The workflow definition is quite straight forward and consists of:

  1. Checking out your source files.
  2. Enumerating all your markdown files into an array to use as an input to pandoc (this is where file naming is important for ordering)
  3. Invoking Pandoc via a container image.
  4. Upload the resulting output as an artifact to the Action.
name: Create Document

on:
  push:
    branches:
      - main
  pull_request:
    branches:
      - main
  workflow_dispatch:

jobs:
  create_file_with_pandoc:
    runs-on: ubuntu-latest
    steps:
      - uses: actions/checkout@v4

      - name: Checkout and list files
        id: files_list
        run: |
          mkdir output # create output dir
          echo "files=$(printf '"%s" ' content/*.md)" > $GITHUB_OUTPUT
      - uses: docker://pandoc/latex:3.1
        with:
          args: ${{ steps.files_list.outputs.files }} --pdf-engine=xelatex -H formatting/format.tex -f markdown+rebase_relative_paths -o output/sample.pdf --toc -V lof -V "title:Sample posts from blog.siliconvalve.com" -V "author:Simon Waight" -V "date:\today" -V "geometry:a4paper" -V toc-depth:2 -V secnumdepth:3 --number-sections
      - uses: actions/upload-artifact@v4
        with:
          name: output
          path: output

The Pandoc commandline should be fairly easy to unpick using the Pandoc manual, but here's a summary of what it's doing:

  1. Take all the input markdown files
  2. Use the xelatex PDF engine
  3. Use the format.tex file for formatting
  4. Use relative paths for images.
  5. Create the output as a PDF (change the extension to docx to get a Word Document!)
  6. Have a table of contents (TOC)
  7. Provide a series of LaTeX instructions via -V variable aguments in format of argument:value.

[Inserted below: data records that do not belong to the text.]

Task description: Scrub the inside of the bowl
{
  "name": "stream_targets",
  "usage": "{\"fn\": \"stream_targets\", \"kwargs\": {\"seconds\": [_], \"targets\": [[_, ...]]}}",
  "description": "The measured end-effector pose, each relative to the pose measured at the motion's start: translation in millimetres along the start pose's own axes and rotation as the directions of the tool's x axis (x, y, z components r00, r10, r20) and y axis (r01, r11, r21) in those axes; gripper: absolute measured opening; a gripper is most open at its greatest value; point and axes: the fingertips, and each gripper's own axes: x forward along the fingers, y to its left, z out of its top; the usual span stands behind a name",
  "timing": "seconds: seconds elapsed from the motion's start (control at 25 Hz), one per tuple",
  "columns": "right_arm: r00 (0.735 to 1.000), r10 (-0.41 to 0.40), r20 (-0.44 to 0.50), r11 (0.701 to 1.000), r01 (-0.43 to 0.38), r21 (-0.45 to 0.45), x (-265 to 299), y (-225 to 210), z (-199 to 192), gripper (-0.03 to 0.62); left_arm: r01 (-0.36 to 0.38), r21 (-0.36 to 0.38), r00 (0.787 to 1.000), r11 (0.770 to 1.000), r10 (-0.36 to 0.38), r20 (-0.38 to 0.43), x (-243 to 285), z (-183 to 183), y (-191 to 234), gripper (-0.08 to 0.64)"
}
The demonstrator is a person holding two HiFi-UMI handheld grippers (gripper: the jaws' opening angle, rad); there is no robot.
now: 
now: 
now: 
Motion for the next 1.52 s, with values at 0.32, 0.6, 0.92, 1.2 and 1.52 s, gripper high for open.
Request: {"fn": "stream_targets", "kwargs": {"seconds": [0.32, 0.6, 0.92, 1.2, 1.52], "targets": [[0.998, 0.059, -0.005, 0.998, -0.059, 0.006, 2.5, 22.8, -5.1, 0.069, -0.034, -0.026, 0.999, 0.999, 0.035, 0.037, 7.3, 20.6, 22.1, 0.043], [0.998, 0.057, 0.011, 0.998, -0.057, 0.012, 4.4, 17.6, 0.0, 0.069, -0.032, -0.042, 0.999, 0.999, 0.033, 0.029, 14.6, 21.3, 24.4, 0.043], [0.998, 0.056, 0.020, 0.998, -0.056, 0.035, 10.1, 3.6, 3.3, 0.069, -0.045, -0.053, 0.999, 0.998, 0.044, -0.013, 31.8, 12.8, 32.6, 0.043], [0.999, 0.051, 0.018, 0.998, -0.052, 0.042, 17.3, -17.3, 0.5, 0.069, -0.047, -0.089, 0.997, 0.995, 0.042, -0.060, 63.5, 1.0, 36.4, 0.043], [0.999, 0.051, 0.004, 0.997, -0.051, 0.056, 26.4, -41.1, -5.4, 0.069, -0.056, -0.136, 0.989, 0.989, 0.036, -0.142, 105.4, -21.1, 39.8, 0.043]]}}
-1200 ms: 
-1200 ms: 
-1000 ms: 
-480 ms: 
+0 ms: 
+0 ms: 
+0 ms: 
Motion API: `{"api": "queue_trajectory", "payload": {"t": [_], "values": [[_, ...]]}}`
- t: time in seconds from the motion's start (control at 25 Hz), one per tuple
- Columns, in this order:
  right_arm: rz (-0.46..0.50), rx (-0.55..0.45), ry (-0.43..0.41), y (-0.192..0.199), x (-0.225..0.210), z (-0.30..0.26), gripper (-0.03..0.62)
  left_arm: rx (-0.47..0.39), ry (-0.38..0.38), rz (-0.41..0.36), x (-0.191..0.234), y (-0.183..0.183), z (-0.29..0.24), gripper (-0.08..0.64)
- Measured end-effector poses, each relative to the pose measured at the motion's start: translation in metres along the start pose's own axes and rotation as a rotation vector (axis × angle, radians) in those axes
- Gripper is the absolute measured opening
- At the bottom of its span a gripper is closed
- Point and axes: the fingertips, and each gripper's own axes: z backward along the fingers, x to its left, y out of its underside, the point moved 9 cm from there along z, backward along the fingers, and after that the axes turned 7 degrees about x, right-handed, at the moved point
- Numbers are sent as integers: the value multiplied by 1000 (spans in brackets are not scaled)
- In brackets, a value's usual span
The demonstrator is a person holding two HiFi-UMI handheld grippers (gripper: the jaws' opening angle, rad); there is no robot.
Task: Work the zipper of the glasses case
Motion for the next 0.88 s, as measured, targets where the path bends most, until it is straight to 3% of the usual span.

If you want to see the PDF produced by the above workflow for the sample repository you can download it.

Once the GitHub Action runs you'll find the artifact is attached and you can download and review.

Output document as artifact on GitHub Action run!

What tips and tricks do you have to help produce documents this way? Leave comments below.

Until my next post... Happy Days!

😎

P.S. - you can even customise any Word document you create by building a reference docx file that uses the styles you need in your output. How cool is that?!